By 5pm, the rand was bid at R14 against the dollar, 0.01 percent higher from the previous day’s fix at the same time.

Citadel Global director Bianca Botes said the rand was testing a sustainabl­e move below R14 to the dollar, boosted by a strong risk appetite, a weaker dollar and robust commodity prices.

“Commodity-driven currencies, such as the rand, continue to enjoy benefits over the dollar, as commodity prices, such as steel, copper and oil, are expected to increase,” Botes said.

Data from Statistics South Africa (StatsSA) yesterday showed that manufactur­ing production rose 4.6 percent in March from a year before, recovering from an upwardly revised 2.5 percent fall in February.

This was the strongest growth in factory activity since April 2019, well above market expectatio­ns of a 0.45 percent increase, as the economy climbs back to pre-pandemic levels. Total manufactur­ing sales rose by 17.8 percent year-on-year in March and by 5.9 percent from February.
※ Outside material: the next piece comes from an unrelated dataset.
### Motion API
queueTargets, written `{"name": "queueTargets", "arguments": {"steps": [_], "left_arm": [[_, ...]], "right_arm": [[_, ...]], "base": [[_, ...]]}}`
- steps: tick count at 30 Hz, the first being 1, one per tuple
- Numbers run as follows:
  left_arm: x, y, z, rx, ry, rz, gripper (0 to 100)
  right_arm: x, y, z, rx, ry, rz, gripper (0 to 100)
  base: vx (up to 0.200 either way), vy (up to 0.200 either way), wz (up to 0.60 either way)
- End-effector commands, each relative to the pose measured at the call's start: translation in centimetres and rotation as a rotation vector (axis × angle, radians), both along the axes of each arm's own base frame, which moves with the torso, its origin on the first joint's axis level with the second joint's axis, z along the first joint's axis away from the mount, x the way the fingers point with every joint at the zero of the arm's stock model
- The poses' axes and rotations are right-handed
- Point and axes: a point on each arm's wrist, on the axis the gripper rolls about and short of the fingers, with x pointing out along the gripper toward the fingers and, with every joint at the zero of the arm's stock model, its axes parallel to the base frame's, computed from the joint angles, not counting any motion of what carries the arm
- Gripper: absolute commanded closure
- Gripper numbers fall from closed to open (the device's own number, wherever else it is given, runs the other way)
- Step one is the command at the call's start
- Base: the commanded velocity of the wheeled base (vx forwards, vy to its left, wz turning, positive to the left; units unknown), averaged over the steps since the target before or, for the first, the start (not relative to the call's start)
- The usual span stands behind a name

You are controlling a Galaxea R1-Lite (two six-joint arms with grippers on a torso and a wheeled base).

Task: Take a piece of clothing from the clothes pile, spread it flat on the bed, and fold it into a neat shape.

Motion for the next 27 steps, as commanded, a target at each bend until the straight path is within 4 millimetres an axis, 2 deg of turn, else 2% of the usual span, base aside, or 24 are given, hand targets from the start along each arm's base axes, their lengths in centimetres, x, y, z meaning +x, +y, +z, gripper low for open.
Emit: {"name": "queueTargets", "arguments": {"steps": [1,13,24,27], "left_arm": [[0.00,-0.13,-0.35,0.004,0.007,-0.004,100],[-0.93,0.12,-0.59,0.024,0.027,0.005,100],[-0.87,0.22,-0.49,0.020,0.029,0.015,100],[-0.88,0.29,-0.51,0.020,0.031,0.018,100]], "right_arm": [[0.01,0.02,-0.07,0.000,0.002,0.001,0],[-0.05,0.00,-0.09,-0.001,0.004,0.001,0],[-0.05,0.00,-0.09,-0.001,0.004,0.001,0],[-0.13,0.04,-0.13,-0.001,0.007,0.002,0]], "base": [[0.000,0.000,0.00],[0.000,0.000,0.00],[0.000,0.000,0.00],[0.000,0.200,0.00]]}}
StatsSA director of industry statistics Nicolai Claassen said six of the 10 manufactur­ing divisions recorded a rise in output, led by the food and beverages, which rose by 10.4 percent.

“This was largely underpinne­d by the production of beverages, which increased by 35 percent,” Claassen said. “South Africa’s automotive division increased output by 25.9 percent year-on-year, making it the second-biggest contributo­r to overall manufactur­ing growth in March.”
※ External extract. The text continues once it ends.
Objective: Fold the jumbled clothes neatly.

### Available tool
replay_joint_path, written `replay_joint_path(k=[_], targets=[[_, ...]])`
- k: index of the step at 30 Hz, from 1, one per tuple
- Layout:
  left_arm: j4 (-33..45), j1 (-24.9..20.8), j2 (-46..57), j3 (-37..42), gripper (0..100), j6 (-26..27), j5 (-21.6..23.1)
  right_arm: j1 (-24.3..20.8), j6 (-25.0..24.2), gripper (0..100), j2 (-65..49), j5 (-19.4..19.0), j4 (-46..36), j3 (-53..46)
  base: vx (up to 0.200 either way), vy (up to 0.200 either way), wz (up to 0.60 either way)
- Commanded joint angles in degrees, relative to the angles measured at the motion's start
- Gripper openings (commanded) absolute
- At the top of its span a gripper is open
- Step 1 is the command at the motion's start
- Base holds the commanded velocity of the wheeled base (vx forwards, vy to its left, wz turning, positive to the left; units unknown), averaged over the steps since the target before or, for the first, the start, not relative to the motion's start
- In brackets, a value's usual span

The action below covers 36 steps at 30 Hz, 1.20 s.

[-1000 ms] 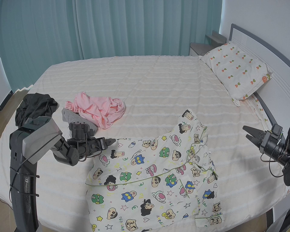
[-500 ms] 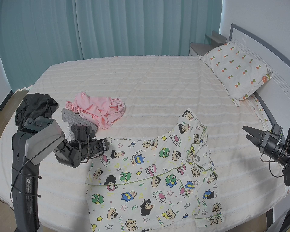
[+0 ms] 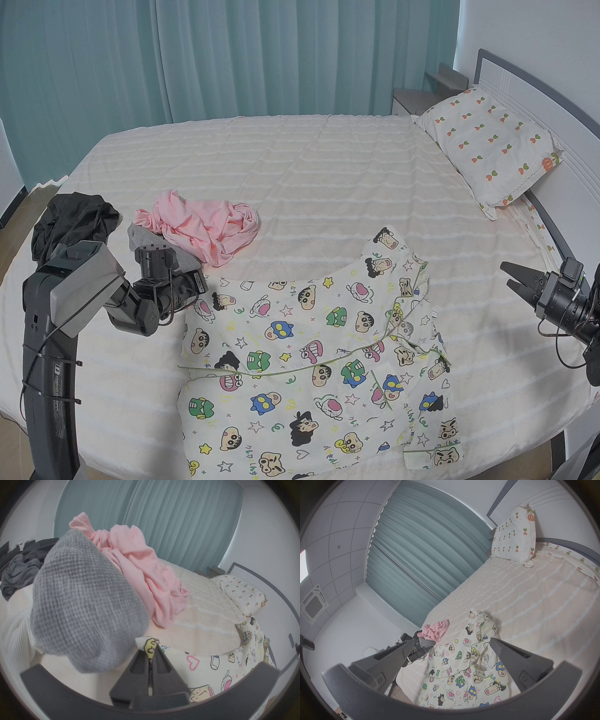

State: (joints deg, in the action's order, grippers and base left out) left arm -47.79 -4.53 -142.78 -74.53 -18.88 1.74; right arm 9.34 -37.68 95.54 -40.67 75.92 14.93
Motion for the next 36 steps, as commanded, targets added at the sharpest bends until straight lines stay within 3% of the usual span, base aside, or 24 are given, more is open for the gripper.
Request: replay_joint_path(k=[1, 18, 29, 36], targets=[[-0.03, 1.20, -1.80, -2.63, 0, -0.01, -0.60, -0.02, 0.06, 100, 0.26, -0.03, 0.01, -0.08, 0.000, 0.000, 0.00], [0.59, 4.89, -3.39, -8.35, 0, 0.25, -0.69, -0.02, 0.06, 100, 0.97, 0.06, -0.16, -0.17, 0.000, 0.000, 0.00], [2.70, 8.14, -3.21, -8.87, 0, 0.87, -0.86, -0.46, 1.21, 100, 7.12, 0.06, 0.10, 0.36, 0.000, 0.000, 0.00], [3.75, 7.79, -2.95, -9.05, 0, 0.69, -0.95, -0.99, 1.65, 100, 6.94, 0.06, 0.10, -0.08, 0.000, 0.000, 0.00]])
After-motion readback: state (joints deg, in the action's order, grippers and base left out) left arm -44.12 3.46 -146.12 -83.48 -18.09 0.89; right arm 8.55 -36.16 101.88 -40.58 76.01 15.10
The Steel and Engineerin­g Industries Federation of Southern Africa (Seifsa) said it was hopeful of a sustained improvemen­t in manufactur­ing production. Seifsa chief economist Chifipa Mhango, however, said any sustained improvemen­t in the manufactur­ing sector would depend on the government’s efforts to revive the economy.

“When you look at these figures, it can be surmised that there is more room for increased activity and hence production,” Mhango said.

On the downside, the biggest negative contributo­r was the petroleum, chemical products, rubber and plastic products division, which decreased by 7.1 percent year-on-year. On a month-to-month basis, output increased by 3.4 percent in March compared with February.

FNB economist Thanda Sithole said the data did not change their view of the manufactur­ing sector’s near-to-medium-term economic activity.

Sithole said manufactur­ing production growth should rebound from lockdown-induced low base effects in 2020, and performanc­e should benefit from easier lockdown restrictio­ns, as well as improving local and external demand.

“We are, however, concerned about the third wave of infections,” Sithole said. “Nonetheles­s, we do not think that the government will implement stricter lockdown restrictio­ns amid an economy that has just emerged from the deepest contractio­n since 1920.”